▸ Task: Look below for the line with "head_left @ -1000" and the line with "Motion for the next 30". Copy exactly those two lines and every line between, but not the pictures.

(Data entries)
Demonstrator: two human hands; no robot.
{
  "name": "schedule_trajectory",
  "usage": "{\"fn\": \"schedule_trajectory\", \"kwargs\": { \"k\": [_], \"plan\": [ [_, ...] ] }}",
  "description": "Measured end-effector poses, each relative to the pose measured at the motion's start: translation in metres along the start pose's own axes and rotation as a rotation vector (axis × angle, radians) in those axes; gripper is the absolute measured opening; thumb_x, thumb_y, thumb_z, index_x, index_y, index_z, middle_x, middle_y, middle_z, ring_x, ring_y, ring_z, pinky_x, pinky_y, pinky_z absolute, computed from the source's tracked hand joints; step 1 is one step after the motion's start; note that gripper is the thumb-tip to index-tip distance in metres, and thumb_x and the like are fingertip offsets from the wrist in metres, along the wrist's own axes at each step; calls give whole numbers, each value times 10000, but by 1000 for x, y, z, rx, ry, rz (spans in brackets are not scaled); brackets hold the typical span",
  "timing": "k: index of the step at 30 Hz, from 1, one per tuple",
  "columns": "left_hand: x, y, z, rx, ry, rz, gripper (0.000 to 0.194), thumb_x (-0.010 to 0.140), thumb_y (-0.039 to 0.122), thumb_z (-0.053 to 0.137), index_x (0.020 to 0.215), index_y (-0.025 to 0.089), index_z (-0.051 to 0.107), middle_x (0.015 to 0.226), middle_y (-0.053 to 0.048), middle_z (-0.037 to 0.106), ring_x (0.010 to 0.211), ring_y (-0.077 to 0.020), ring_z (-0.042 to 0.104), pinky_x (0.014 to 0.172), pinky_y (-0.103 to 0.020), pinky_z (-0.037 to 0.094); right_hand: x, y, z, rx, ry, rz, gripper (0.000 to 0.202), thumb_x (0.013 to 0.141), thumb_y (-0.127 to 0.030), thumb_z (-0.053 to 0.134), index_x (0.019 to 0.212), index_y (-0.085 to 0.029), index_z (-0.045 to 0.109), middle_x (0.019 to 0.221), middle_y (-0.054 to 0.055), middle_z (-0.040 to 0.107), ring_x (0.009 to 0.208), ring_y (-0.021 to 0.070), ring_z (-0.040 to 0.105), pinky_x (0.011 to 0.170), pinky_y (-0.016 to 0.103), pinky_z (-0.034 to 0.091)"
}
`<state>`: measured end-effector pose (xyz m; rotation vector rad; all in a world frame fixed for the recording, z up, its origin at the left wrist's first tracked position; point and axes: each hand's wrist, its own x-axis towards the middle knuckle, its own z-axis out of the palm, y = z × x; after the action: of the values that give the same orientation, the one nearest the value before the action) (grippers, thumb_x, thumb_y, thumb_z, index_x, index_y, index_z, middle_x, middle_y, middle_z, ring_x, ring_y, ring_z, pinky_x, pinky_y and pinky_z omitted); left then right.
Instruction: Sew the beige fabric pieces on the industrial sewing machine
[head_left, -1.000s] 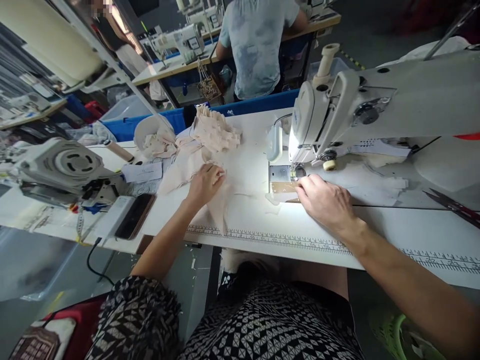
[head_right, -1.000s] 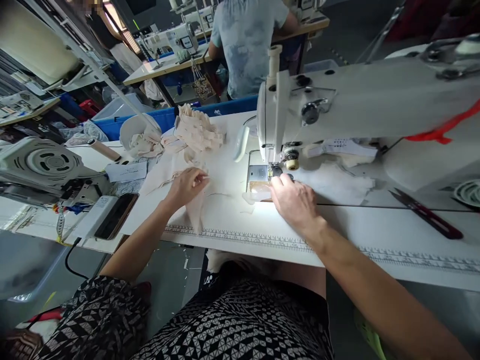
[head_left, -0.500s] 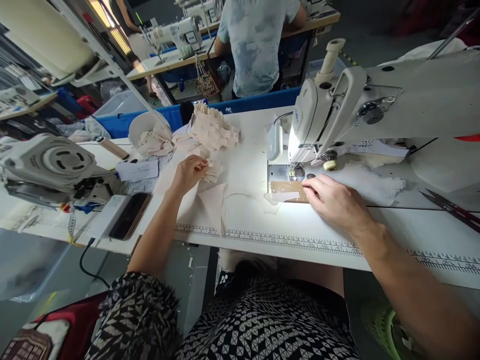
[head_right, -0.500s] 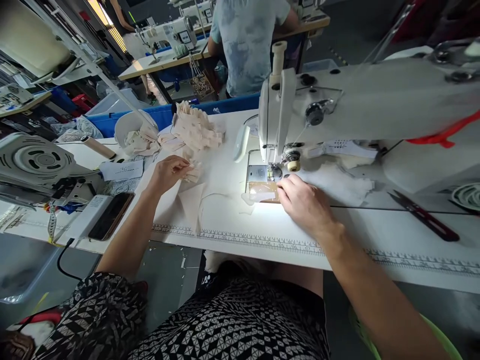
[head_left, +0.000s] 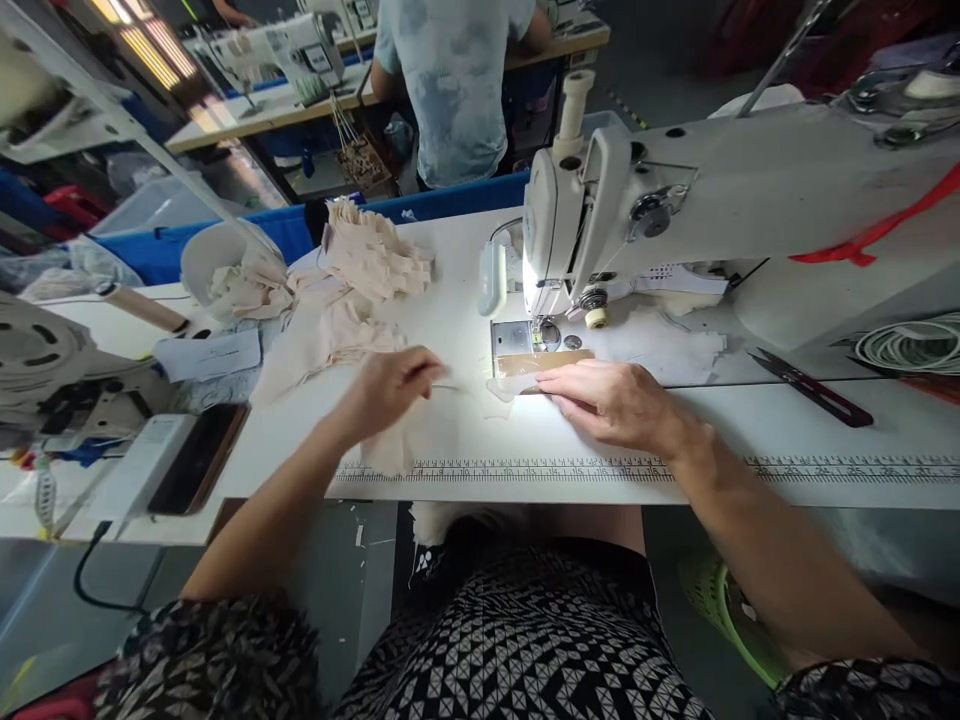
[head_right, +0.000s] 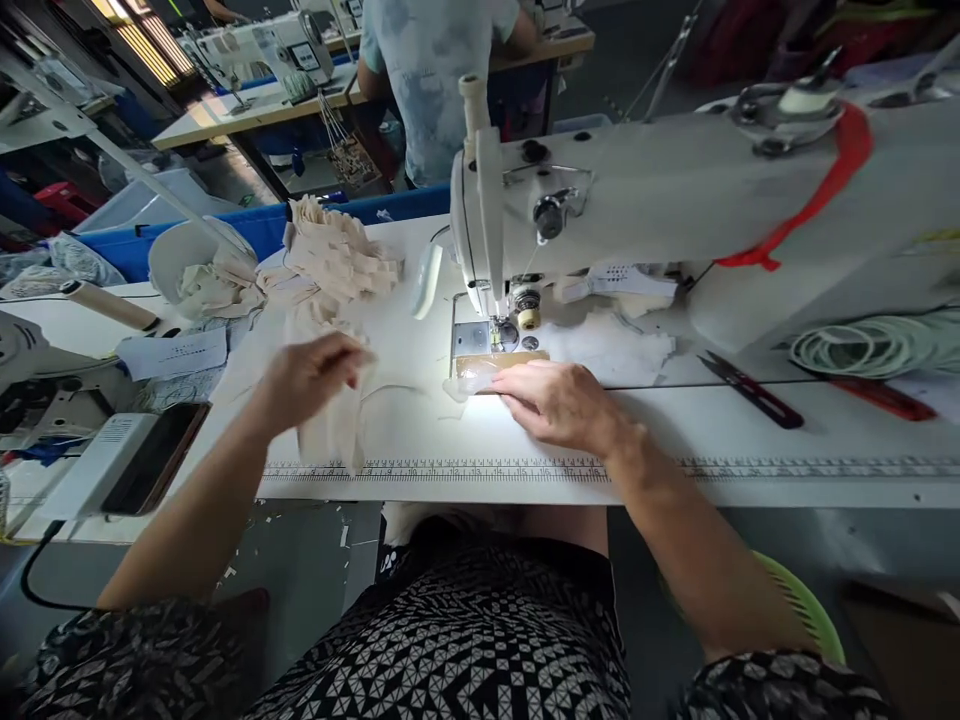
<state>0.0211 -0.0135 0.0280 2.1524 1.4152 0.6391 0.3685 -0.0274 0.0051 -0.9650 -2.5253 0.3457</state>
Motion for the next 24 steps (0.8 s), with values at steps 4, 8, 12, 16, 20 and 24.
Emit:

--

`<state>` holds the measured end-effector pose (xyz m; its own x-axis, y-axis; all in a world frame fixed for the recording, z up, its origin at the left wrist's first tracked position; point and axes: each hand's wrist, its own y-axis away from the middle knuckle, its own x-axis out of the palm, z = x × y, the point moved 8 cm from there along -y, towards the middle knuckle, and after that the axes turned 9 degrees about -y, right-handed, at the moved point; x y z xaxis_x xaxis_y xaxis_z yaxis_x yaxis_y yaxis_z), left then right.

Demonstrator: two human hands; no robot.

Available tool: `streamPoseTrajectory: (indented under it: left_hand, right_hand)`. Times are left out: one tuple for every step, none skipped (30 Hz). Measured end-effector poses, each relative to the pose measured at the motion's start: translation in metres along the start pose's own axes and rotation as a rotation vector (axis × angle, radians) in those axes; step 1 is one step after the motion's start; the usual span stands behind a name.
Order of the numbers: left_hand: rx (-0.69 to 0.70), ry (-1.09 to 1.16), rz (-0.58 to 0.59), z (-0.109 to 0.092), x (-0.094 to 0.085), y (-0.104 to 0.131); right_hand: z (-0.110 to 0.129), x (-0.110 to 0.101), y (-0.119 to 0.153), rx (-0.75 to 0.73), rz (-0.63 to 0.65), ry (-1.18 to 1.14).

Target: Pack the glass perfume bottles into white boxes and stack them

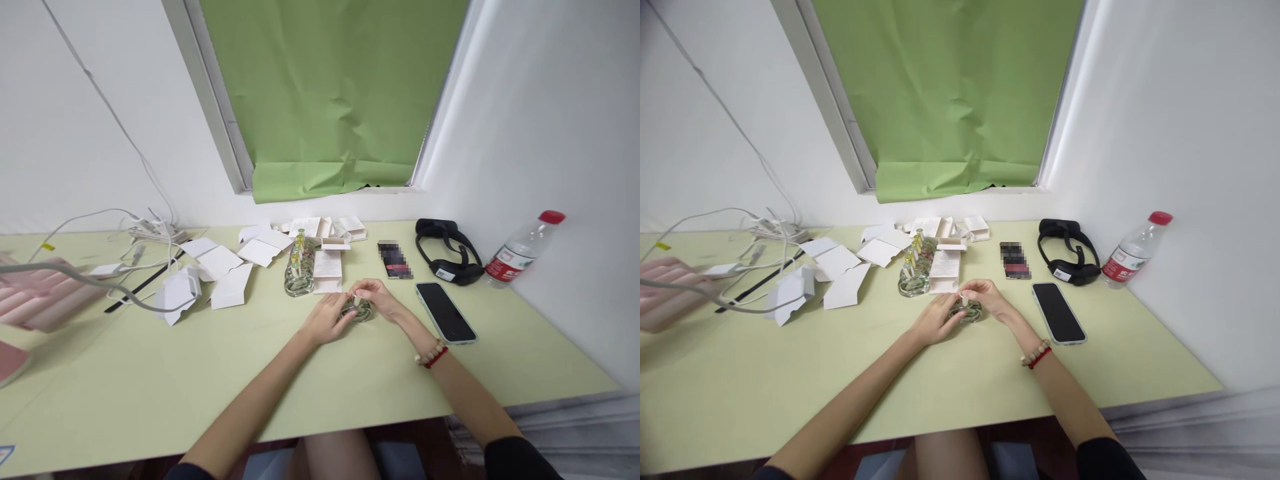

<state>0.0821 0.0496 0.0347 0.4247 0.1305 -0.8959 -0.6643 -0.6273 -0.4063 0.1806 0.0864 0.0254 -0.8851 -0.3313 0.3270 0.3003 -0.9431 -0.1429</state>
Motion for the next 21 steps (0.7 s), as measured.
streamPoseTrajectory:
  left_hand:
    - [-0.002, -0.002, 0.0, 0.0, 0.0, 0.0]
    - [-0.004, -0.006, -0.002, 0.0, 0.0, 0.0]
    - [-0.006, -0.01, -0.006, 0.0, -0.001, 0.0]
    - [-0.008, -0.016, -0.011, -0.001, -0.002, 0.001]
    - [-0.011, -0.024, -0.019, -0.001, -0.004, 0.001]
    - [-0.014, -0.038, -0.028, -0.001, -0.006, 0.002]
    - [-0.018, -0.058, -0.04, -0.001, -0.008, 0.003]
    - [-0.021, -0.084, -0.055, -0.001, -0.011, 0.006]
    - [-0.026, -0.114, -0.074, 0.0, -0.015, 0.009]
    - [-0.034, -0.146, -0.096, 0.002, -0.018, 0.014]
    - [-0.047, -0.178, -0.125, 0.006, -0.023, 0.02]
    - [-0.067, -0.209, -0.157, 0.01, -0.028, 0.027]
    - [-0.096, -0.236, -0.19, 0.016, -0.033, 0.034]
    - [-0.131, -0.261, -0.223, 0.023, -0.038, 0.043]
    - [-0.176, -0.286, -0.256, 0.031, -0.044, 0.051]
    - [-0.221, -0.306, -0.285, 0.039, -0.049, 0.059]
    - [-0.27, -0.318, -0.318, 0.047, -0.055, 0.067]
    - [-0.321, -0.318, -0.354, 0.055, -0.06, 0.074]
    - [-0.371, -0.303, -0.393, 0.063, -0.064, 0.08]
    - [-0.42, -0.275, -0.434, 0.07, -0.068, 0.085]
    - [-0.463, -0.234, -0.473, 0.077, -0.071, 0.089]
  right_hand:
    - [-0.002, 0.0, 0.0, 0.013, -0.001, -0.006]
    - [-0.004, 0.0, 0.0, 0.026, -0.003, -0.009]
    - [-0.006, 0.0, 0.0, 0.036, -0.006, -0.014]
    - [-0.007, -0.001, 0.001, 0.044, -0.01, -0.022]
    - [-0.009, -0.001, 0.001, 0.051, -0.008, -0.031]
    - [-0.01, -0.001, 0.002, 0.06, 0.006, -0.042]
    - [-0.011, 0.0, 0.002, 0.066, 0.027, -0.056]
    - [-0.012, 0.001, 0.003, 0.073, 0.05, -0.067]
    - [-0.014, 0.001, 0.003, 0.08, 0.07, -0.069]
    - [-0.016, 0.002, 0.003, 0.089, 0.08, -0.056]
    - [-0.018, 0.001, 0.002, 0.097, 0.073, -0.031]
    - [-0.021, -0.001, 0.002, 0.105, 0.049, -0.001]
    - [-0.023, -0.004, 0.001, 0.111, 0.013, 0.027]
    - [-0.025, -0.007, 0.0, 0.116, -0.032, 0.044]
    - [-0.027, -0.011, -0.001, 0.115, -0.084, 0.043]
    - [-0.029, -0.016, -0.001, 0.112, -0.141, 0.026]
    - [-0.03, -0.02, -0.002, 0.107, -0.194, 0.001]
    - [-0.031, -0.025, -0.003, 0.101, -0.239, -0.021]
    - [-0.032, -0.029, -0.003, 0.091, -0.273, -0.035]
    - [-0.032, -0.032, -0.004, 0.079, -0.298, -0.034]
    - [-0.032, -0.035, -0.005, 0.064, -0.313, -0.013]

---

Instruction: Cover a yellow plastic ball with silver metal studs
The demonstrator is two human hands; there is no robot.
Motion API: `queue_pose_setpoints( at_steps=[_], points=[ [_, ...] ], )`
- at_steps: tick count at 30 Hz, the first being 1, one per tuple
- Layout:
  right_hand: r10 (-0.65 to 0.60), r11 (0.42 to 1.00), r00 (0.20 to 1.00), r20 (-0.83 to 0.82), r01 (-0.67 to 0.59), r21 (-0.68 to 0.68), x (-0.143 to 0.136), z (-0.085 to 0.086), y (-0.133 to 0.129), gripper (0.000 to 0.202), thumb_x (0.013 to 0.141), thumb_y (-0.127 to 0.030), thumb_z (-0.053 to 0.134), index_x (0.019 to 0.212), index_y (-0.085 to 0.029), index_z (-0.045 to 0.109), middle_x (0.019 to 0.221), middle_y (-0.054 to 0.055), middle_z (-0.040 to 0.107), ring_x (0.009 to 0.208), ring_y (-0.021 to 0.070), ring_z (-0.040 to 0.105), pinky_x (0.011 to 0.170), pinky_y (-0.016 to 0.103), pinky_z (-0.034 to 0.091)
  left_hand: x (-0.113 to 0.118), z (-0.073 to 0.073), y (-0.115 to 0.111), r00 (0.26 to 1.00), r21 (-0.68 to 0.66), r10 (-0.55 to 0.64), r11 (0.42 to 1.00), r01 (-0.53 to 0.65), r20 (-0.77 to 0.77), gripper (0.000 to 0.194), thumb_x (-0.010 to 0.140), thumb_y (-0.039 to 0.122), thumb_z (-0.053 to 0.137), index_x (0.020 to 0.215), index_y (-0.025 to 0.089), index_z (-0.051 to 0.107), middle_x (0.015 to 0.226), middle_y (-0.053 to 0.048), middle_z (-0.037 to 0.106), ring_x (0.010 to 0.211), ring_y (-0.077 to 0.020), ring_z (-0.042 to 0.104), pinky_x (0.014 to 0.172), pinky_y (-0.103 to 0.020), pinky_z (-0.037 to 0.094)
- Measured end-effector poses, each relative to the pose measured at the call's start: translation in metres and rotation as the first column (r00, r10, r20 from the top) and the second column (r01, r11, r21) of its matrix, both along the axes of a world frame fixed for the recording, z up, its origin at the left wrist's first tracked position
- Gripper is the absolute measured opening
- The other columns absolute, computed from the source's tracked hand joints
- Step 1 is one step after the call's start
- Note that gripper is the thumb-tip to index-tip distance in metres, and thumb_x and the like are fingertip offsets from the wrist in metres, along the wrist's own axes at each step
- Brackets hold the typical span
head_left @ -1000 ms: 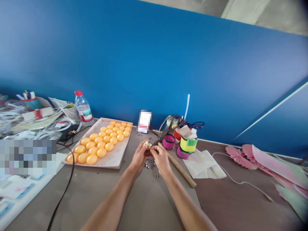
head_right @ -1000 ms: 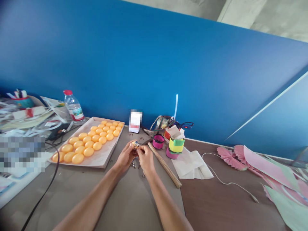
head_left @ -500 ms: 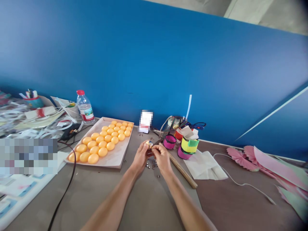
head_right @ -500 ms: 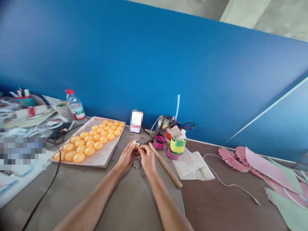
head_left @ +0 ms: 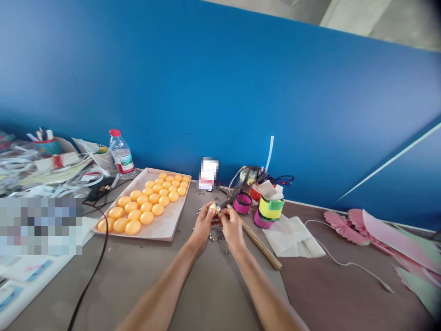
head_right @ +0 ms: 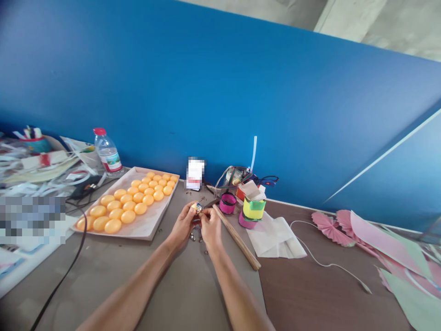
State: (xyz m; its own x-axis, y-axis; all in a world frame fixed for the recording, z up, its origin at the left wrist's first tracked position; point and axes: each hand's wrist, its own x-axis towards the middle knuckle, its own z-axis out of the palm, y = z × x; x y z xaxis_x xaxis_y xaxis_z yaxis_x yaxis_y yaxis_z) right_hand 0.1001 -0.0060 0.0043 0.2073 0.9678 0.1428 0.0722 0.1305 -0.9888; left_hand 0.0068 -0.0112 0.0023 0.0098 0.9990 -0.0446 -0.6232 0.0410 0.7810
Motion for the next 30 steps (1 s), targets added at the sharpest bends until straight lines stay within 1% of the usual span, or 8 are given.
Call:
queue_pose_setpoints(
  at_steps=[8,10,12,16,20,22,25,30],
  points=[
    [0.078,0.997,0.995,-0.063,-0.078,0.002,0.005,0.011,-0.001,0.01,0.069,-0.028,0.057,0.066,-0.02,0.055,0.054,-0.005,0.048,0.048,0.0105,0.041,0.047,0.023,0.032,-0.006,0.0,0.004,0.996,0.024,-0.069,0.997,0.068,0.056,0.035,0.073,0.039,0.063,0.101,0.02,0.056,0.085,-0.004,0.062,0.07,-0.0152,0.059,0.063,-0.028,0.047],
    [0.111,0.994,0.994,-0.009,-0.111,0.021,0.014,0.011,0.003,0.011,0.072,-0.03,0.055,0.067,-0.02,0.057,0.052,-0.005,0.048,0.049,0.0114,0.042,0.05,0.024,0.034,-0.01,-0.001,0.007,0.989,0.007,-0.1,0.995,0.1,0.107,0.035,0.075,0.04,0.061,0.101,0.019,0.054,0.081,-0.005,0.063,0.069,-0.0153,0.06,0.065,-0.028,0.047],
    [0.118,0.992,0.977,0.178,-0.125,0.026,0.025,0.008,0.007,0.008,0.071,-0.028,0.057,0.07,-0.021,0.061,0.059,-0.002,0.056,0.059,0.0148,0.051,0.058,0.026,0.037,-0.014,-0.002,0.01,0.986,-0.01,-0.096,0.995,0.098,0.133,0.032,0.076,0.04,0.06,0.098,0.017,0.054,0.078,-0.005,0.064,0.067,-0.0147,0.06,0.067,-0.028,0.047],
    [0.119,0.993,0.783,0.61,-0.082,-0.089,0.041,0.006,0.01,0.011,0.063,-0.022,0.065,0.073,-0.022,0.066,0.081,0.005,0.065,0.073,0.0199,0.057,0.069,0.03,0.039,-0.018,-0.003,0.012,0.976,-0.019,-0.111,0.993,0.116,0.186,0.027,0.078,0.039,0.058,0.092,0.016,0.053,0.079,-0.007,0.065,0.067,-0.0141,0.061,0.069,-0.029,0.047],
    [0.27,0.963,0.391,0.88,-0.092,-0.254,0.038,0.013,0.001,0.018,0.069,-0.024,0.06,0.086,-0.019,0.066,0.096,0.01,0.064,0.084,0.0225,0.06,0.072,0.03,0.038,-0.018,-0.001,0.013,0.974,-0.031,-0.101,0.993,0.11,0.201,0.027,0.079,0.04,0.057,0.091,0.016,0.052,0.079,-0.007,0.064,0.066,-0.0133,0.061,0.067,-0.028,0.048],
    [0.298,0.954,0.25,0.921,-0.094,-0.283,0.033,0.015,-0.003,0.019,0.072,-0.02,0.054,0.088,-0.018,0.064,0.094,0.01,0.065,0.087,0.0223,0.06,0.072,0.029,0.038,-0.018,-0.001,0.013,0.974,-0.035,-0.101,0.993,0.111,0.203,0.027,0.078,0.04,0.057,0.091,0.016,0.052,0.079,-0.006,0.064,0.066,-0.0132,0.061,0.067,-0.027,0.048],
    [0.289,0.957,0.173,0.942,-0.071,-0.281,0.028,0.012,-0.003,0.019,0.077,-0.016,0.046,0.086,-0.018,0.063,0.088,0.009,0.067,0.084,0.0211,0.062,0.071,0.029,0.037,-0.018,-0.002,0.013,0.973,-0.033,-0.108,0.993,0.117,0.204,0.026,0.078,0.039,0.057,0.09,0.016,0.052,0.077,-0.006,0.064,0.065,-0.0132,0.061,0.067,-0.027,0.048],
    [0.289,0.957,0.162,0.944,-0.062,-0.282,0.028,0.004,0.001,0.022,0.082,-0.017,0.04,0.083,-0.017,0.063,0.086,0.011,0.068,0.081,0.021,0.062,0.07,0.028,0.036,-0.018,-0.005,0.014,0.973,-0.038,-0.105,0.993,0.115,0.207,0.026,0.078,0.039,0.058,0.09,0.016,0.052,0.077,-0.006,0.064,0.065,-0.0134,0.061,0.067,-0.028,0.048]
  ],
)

▸ Solution to the exercise:
head_left @ -1000 ms: 
head_right @ -1000 ms: 
head_left @ -500 ms: 
head_right @ -500 ms: 
head_left @ +0 ms: 
head_right @ +0 ms: 
State: (xyz m; its own x-axis, y-axis; all in a world frame fixed for the recording, z up, its origin at the left wrist's first tracked position; point and axes: each hand's wrist, its own x-axis towards the middle knuckle, its own z-axis out of the palm, y = z × x; x y z xaxis_x xaxis_y xaxis_z yaxis_x yaxis_y yaxis_z) right_hand 0.1001 -0.0060 0.0043 0.2073 0.9678 0.1428 0.0722 0.1305 -0.9888; left_hand 0.0068 -0.0112 0.0023 0.0098 0.9990 -0.0446 -0.6232 0.0410 0.7810
Motion for the next 30 steps (1 s), targets added at the sharpest bends until straight lines stay within 1% of the usual span, or 8 are given.

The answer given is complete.